2. Picked up a cookbook off the boulevard, One Pot Low-cal Wonders. Which is fine up to where nine recipes out of ten call for tinned tomatoes or tomato paste, two ingredients that kill the taste of everything else.

3. I need meat and veg reading to make the lighter fantasy and mystery feel substantial. Granted, Gladstone is pretty chewy all on his lonesome, and Retold Chinese Tales doesn't provide any sense of corrective balance. But Japanese works just as well as history or biography and rather better than both, especially when it's Ima Ichiko's impenetrable Phantom Moon manga. Very very chewy and still not quite making sense.

4. The local coffee shop is closed next week, which is sad, because the other coffee shop is now a Mexican restaurant, and there's nowhere else to get my 'familiar faces' barista fix.

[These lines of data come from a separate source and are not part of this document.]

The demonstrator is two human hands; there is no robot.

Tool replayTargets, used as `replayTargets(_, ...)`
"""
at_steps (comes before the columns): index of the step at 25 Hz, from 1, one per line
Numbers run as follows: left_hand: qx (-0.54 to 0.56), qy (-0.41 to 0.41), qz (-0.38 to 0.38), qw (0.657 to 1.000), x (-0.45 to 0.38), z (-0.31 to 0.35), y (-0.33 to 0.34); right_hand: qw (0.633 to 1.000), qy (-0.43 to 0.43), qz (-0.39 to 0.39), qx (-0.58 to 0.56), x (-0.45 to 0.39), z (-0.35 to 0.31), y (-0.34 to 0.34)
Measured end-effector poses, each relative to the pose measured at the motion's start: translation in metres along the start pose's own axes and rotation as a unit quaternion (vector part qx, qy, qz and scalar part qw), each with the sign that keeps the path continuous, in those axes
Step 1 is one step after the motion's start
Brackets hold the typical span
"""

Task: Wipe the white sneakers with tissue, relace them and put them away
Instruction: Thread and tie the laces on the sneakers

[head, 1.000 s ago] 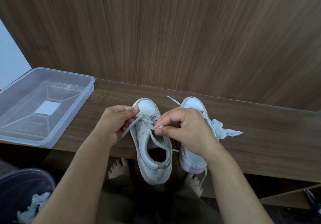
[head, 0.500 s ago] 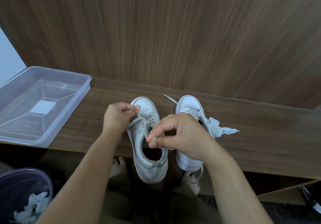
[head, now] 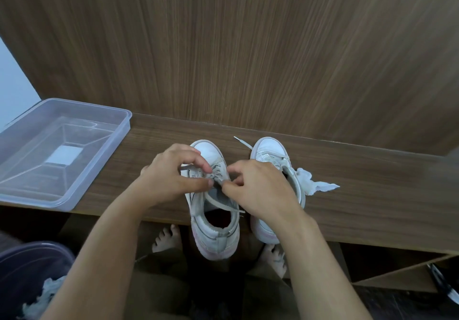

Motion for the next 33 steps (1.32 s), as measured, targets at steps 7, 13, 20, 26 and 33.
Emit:
replayTargets(7, 0.068, -0.082, 0.025, 0.994, 0.006, -0.022, -0.01, 0.996, -0.037, 0.032, 0.07, 0.01, -0.027, 0.016)
replayTargets(13, 0.05, -0.215, 0.171, 0.96, 0.018, -0.067, -0.044, 0.995, -0.073, 0.067, 0.02, 0.006, -0.048, 0.03)
replayTargets(20, 0.101, 0.071, 0.291, 0.949, 0.024, 0.059, -0.058, 0.964, 0.184, 0.19, -0.031, 0.01, 0.073, -0.074)
replayTargets(26, 0.098, -0.023, -0.025, 0.995, 0.002, 0.055, 0.101, 0.969, 0.236, -0.057, -0.053, 0.019, 0.12, -0.029)
replayTargets(33, 0.113, -0.102, -0.067, 0.986, 0.008, 0.038, 0.105, 0.961, 0.255, -0.021, -0.105, 0.019, 0.117, -0.035)
Point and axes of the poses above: each hand's wrist, its own x-axis away from the middle knuckle, its own y-axis out of the palm, z = x × y, the point moved 10 cm from there along -x, towards the middle knuckle, and after that the axes turned 4 degrees about z, right-handed, at the moved point
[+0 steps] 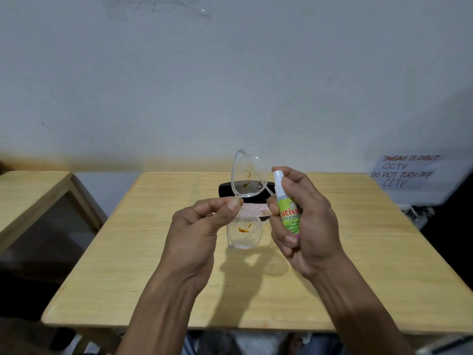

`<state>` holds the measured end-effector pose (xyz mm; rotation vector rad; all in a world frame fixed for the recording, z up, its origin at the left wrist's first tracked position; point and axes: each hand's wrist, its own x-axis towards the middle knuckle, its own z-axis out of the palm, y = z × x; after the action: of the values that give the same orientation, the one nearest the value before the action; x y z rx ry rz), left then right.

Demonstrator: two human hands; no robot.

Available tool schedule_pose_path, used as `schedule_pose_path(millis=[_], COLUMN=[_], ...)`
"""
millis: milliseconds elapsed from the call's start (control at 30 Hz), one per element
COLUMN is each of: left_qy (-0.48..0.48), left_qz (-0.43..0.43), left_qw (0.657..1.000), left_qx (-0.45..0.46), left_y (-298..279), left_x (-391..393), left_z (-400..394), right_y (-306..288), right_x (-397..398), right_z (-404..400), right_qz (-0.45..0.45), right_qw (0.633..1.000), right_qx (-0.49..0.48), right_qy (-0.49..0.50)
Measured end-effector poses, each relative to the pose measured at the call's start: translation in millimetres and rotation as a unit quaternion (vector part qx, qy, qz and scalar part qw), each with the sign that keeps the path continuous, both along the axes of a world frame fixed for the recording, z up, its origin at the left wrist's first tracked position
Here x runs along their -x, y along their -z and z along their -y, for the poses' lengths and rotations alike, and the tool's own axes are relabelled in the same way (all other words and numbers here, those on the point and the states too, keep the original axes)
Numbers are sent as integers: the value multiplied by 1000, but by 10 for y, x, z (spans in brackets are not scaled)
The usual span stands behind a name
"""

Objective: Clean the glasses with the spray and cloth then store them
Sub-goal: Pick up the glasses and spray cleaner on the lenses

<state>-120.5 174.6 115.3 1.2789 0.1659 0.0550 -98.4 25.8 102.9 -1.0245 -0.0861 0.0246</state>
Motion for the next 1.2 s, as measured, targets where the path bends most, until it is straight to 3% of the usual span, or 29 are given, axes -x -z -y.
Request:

5. Birks have been resoled for half the cost of a new pair, but resoled they are. I should simply toss my second pair, supposedly identical to the first. But they're not. They strain my legs and back, and make me feel wobbly-unsteady (even though *they've* been resoled recently too.) Had to take muscle relaxants last night for the spasms after wearing them two days, and today had recourse to the velcro ones I wear with orthotics.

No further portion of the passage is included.